A mediados de agosto trasteabais a las puertas del Teleclub de Ubierna registrando las embestidas del “Toro Soltao” cuando se os acercó por retaguardia el párroco local, un curita con pinta de teólogo liberador que vestía sin sotana. Se presentó y entretuvo un rato interesándose por vuestro trabajo. Luego de inspeccionar atentamente la filmadora te soltó una palmadita cómplice en el hombro.
— ¿De modo que una película documental para Diputación, eh? Estáis vosotros hechos buenos alicates.
El comentario te dejó pálido. Aquel espabilado había descubierto la pantomima. Observaste de reojo como se acercaba al alcalde, le susurraba algo al oído y ambos reían a hurtadillas meneando la cabeza. Al poco se os acercó la camarera del hostal con una tortilla, ensalada pipirrana y una bota de vino. Desde la distancia, el cura y el regidor municipal levantaron su vaso proponiendo un brindis.   
A eso de la una, tras la estela de polvo dejada por paso de los bóvidos, a penas tuvisteis tiempo de reconocer una figura que, a trote y resoplando como un búfalo, se acercaba enfurecida. El “Caperucito”, el escopetero de cara colorada al que habíais entrevistado en Río Cubas, envistió como un bisonte:
— ¡Os voy a partir la cara, hijos de puta, a mí nadie me toca los cojones, si queréis chotearos de alguien vais a buscar a vuestra puta madre!
No tuvisteis tiempo para reaccionar. De un solo manotazo, aquel bisonte os separó de la máquina. Una sola coz, montaraz y labriega, le bastó para estampar el “equipo de rodaje” contra el muro más cercano. Con un estertor atroz, la vieja cámara de cine cayó despatarrada en medio de la acera. Luego arremetió contra el mayor de los Luises, le sujetó por el cuello y empujó contra las cartolas de un remolque… La providencial intervención del cabo de la Benemérita os puso a salvo de recibir una granizada de guantazos… 

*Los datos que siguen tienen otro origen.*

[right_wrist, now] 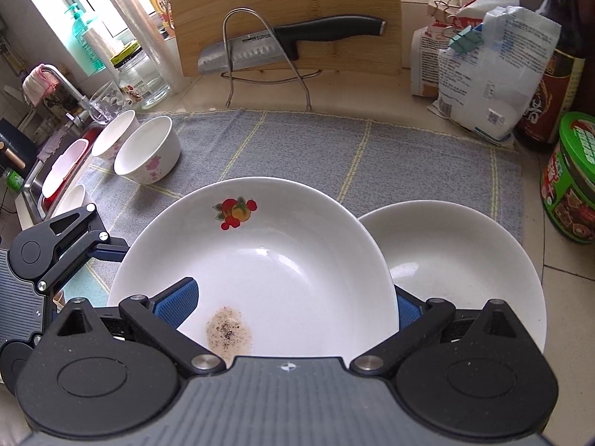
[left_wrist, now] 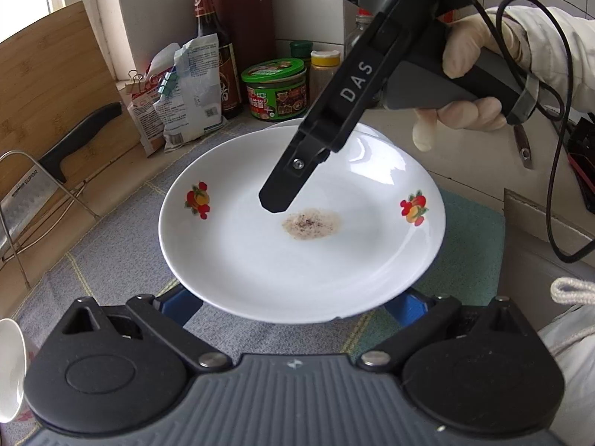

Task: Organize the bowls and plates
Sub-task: 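Lift the stained plate and carry it toward the plate stack with the right gripper, then lower the stained plate onto the stack and open the right gripper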

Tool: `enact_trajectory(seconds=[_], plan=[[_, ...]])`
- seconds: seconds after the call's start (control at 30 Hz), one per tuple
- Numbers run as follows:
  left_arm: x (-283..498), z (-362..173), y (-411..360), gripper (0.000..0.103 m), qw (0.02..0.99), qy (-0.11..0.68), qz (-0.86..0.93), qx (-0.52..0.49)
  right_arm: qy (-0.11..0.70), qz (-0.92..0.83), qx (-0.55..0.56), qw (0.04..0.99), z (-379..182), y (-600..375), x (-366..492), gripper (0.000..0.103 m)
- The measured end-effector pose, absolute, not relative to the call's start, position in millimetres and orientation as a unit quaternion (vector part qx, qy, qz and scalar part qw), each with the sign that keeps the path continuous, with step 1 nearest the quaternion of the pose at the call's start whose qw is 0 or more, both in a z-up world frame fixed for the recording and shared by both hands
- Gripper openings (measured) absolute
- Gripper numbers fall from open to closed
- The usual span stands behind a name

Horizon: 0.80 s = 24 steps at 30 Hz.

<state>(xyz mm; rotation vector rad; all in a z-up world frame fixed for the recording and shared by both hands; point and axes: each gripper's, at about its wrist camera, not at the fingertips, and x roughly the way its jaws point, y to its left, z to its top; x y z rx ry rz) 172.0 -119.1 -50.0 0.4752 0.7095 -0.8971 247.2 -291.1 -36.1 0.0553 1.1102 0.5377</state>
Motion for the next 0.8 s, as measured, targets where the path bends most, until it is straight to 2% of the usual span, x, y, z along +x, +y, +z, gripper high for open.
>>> enact_trajectory(seconds=[0.8], plan=[[190, -66, -171, 0.102, 0.789, 0.332, -0.463, 0.229, 0.53, 0.188, 0.055, 0.825, -58, -349, 250, 0.103]])
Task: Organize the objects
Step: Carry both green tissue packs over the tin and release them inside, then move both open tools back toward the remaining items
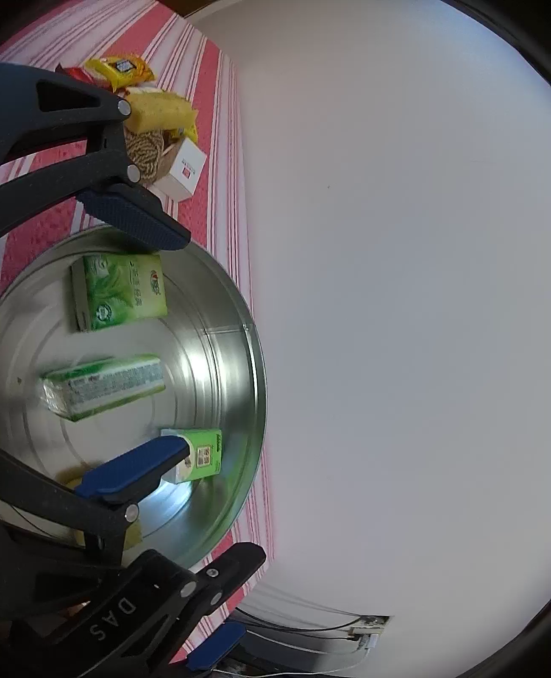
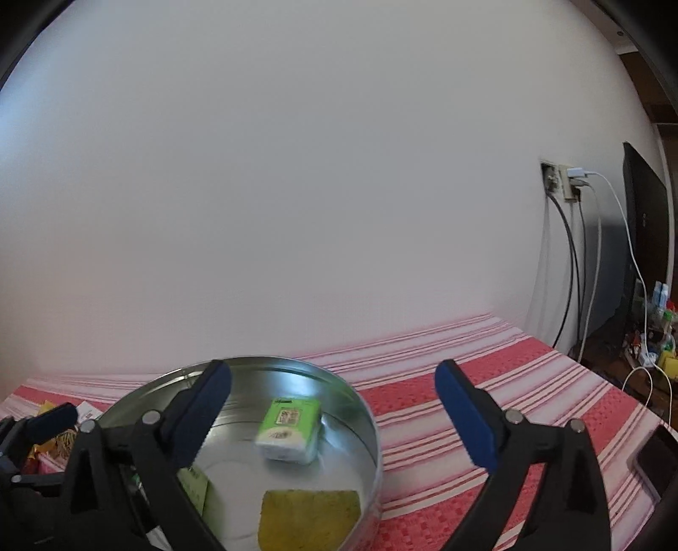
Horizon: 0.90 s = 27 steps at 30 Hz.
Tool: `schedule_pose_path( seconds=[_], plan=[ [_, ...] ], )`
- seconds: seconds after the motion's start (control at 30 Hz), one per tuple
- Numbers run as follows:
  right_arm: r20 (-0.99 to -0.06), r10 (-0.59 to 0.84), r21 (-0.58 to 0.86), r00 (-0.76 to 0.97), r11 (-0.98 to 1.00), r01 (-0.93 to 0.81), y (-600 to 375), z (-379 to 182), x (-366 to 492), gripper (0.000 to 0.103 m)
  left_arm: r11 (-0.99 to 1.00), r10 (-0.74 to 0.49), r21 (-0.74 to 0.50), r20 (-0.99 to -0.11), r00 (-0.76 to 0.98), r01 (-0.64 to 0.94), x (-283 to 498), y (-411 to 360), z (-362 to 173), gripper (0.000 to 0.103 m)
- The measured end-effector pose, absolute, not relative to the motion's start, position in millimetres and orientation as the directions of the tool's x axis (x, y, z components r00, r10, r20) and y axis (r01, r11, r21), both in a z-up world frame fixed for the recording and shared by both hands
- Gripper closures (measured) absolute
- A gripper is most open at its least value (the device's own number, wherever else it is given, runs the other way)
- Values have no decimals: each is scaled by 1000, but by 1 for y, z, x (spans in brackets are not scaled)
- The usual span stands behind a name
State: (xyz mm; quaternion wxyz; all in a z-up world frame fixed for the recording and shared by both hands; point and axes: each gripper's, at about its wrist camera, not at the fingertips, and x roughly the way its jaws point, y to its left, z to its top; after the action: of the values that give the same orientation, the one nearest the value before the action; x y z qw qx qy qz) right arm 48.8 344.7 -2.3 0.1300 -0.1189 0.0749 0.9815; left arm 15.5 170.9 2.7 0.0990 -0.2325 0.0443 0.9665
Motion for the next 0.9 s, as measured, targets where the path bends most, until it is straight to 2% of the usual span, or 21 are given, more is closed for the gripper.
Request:
schedule_pose_path(
  seconds=[0.47, 0.77, 0.9],
  plan=[
    [-258, 248, 118, -934, -951, -285, 341, 4, 44, 3, -981, 182, -20, -465, -867, -195, 6, 144, 5, 12],
    [-222, 284, 105, -933, -944, -313, 334, 6, 49, 3, -986, 153, -15, -457, -876, -165, 6, 124, 5, 12],
    [-206, 318, 111, -925, -932, -345, 336, 9, 52, 3, -993, 104, 9, -437, -894, -120, 8, 109, 1, 12]
  ],
)
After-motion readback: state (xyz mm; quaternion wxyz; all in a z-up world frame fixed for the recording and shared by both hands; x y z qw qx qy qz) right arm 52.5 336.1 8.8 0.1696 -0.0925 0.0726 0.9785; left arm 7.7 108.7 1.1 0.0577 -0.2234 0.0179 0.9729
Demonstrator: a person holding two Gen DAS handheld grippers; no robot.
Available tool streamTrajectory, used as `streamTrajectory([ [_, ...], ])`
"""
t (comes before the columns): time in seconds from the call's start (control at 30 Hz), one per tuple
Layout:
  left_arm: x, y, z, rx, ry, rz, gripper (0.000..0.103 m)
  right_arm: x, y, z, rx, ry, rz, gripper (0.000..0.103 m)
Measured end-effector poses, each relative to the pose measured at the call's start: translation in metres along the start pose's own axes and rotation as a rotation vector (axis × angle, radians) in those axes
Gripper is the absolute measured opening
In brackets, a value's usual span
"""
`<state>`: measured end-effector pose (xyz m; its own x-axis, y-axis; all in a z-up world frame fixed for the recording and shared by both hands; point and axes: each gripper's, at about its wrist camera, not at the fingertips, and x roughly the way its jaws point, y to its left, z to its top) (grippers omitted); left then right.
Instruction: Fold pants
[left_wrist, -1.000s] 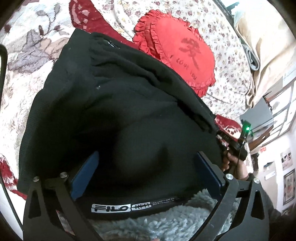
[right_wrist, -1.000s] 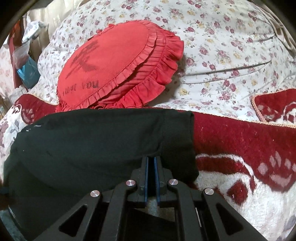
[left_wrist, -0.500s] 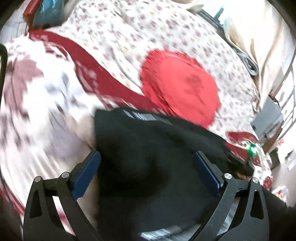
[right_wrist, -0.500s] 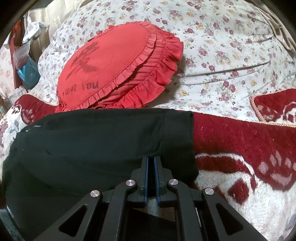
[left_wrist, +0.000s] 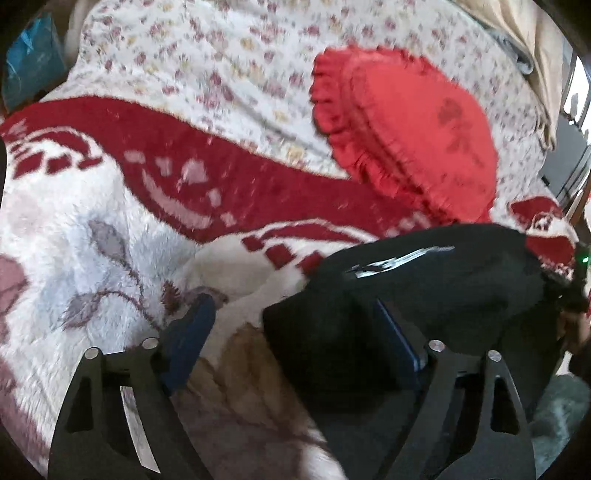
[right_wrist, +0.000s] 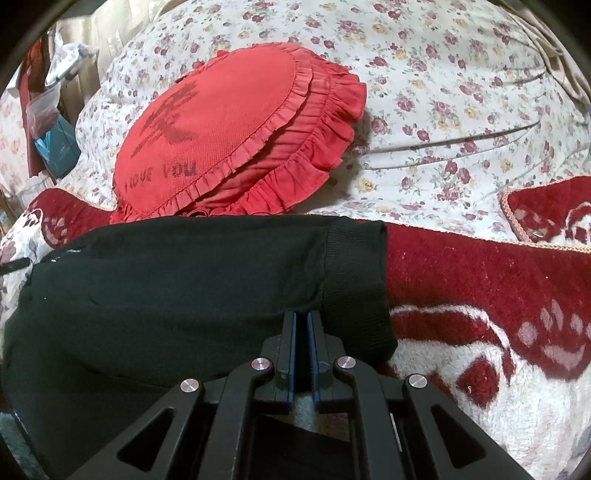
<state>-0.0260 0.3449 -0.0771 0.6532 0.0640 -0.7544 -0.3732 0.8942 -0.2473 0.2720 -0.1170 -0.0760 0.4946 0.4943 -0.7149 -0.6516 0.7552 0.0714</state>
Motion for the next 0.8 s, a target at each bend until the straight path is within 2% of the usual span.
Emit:
streamTrajectory([
  [0.1,0.011,0.011,0.000,-0.014,0.003,-0.007,0.080,0.000,-0.001,0.000,0.004,0.001,0.006,0.005],
  [0.17,0.017,0.017,0.001,-0.046,0.021,-0.071,0.073,0.000,-0.002,0.000,0.008,0.001,0.011,0.005],
  [0.23,0.021,0.016,0.002,-0.041,0.040,-0.095,0.058,0.001,-0.002,0.000,0.012,0.001,0.015,0.005],
  [0.4,0.022,0.012,0.004,-0.041,0.054,-0.146,0.033,0.001,-0.003,0.000,0.012,0.001,0.015,0.005],
  [0.6,0.005,0.002,0.002,-0.004,0.019,-0.109,0.009,0.001,-0.002,0.000,0.012,0.001,0.015,0.005],
  [0.8,-0.030,-0.011,0.010,0.036,-0.034,-0.009,0.008,0.001,-0.006,0.002,0.035,0.016,0.040,0.005],
])
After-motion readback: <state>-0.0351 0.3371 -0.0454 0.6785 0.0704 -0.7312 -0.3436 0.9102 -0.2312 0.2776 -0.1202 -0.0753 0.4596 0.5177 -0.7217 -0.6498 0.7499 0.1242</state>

Poco más se dilataron tus aventuras con los Luises. En octubre tu padre fue contratado como ayudante por un conocido taxidermista de la ciudad. La familia abandonó la portería para mudaros a un modesto piso en una barriada obrera de la periferia. Hacía tiempo que te pesaban los libros, abandonaste los pupitres para buscar empleo en una empresa de mudanzas. En poco tiempo te habías forjado nuevas amistades, la Menchi pasó al territorio del olvido, te echaste novia nueva, dejaste de ver a los viejos camaradas. Por lo que sabes estudiaron carrera con éxito. Luis Pedro trabaja de ingeniero en la central térmica de Carboneras. Ángel Luis es gerente en una empresa de productos lácteos en Leganés.  
Aprendiste mucho en compañía de los Luises, jóvenes favorecidos por la fortuna, a los que nada en esta vida provocaba el pánico. Con su frescor y su desenvoltura te quitaron el chupete y te enjuagaron las legañas. Ambos hermanos cargaron sobre sus espaldas con la tarea de retirar de tus ojos la venda inocente de la infancia. Han pasado cuarenta años, el recuerdo de aquel verano de 1978 te transporta, como en un sueño, hacia un país y un tiempo en que los inteligentes se veían obligados a coexistir con los estúpidos, los tolerantes con los energúmenos, los ingenuos con los maliciosos, los generosos con los depredadores, los humildes y pacíficos con la cólera del prepotente, los afables con los puercoespines, los sabios con los ignorantes, los crédulos con los escépticos, los vergonzosos con los desvergonzados, los musicales con los roncadores… Una amalgama de gentes de toda clase y condición condenadas a coexistir en una sociedad que hacía lo que podía por entenderse y salir adelante a la vez que trataba de zafarse de una cultura asentada en la intransigencia y el sectarismo. Así eran las cosas entonces…, más o menos como ahora.




1 comentario:

  1. Pollo Escaldao15/10/17, 13:27

    En eso consiste exactamente el "gatopardismo", en cambiar todo para que nada cambie. La desesperanza flagela a aquellos ilusos que llegamos a creer que el camino hacia la democracia y la justicia social eran caminos sin retorno.